Resistance bands are great because you can vary the resistance as you are doing the exercise. For example, if you have two feet standing on the tube during arm work and it gets too hard, simply take one of your feet out to make the tube looser, or vice versa if you want to make an exercise harder. If you were using weights, you'd have to drop one weight to pick up another lighter or heavier one--that also means more equipment. Bands are also very portable. You can take it with you on your walk, or even on vacation.
The video I chose is a circuit or interval workout that alternates between strength and cardio segments. A step is used for the cardio work, but if you don't have one that's ok. You can use an actual step in your house, or just jump forward and back, or side to side, or do jumping jacks or jogs in place during the cardio portion.
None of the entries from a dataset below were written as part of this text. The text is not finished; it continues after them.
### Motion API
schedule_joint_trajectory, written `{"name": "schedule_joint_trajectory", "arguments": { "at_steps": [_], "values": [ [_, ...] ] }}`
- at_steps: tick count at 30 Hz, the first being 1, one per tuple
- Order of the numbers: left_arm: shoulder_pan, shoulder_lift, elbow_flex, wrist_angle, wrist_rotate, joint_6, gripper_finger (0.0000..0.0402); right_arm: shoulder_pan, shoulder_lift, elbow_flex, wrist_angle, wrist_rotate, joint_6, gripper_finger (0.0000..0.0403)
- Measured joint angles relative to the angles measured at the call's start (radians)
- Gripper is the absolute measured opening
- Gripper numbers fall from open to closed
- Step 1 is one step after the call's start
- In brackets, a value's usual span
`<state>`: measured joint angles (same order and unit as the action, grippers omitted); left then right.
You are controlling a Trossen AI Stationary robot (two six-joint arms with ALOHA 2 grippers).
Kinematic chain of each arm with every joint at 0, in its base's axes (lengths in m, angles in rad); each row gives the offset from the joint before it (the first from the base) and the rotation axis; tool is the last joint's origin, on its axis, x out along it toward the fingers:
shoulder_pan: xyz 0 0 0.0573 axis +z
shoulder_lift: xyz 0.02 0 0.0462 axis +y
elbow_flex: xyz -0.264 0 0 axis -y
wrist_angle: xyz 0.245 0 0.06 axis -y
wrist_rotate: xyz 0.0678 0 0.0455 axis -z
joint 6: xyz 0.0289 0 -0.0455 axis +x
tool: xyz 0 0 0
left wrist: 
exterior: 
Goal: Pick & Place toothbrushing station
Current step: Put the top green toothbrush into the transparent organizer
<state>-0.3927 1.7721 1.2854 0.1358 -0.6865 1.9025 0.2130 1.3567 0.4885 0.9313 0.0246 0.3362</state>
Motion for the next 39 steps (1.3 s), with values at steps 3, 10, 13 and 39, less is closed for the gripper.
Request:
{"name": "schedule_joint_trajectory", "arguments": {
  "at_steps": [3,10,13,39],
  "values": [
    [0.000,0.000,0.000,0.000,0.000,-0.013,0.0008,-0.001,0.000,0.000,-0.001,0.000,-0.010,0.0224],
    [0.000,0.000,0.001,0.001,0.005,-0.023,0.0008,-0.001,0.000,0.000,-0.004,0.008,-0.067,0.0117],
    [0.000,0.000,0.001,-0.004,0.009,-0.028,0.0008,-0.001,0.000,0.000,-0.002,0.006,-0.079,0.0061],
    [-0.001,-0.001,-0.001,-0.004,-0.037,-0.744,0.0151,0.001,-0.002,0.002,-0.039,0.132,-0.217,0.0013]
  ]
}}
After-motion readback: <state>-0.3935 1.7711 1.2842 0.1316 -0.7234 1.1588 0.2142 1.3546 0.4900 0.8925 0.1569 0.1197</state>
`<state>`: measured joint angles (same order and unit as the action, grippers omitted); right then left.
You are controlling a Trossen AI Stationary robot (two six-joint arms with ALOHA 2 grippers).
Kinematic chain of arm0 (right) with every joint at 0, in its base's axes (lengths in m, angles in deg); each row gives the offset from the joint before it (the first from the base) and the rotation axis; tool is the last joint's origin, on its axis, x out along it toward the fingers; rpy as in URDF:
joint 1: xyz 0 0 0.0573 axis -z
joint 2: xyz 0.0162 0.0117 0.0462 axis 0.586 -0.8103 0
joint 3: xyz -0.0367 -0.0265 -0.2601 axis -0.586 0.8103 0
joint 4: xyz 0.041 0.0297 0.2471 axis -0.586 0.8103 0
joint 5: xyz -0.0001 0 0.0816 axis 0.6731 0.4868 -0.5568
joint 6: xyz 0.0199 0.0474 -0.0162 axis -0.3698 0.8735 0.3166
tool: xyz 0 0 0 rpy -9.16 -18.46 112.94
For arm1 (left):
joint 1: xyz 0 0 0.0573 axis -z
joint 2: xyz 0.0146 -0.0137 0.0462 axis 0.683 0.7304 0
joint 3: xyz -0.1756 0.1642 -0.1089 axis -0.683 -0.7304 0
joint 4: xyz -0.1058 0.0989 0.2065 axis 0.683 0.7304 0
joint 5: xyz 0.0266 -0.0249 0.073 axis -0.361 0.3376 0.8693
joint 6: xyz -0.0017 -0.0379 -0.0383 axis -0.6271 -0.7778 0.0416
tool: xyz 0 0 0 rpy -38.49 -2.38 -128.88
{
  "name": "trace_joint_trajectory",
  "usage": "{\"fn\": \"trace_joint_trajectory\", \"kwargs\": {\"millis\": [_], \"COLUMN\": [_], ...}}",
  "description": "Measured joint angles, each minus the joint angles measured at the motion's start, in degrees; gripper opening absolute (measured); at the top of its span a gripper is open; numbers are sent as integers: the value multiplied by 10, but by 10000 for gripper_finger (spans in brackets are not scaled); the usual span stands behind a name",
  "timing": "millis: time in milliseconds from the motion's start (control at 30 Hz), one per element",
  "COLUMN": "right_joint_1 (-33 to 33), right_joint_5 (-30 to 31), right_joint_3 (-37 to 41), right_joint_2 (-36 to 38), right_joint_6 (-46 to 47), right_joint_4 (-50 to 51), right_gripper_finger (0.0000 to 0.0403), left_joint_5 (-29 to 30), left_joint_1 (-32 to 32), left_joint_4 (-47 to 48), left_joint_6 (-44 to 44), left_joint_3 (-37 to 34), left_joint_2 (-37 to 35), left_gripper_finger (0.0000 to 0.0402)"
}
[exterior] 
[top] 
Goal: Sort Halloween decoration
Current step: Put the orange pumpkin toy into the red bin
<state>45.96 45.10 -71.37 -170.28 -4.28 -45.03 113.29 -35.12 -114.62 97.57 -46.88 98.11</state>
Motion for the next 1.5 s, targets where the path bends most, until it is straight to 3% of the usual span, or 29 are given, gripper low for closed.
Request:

One thing that is VERY important when working on a step is to make sure you come up onto the step with a full, flat foot. I do have to say that the guys in the video let their heels hang off the edge of the step a lot. This is bad for a couple of reasons. First and foremost, it puts a lot of pressure on your calf muscles and your Achilles tendon which could cause injury. Second, it's easier--so it's cheating. You'll get a better cardio workout placing your full foot on the step. Remember you can modify--you don't have to jump, but then you'll have to make your movements bigger and more exaggerated to get your heart rate up during the cardio segments.
There is no real warm up on this video, so as usual march or jog in place, do some squats, shoulder rolls, etc. to warm up for 3 - 5 minutes first. Remember to stretch your legs--hamstrings and quads, lower back, upper back, chest and shoulders afterward holding each stretch 15-60 seconds. I have added a link to the stretch video that I posted last week on the right sidebar for quick reference.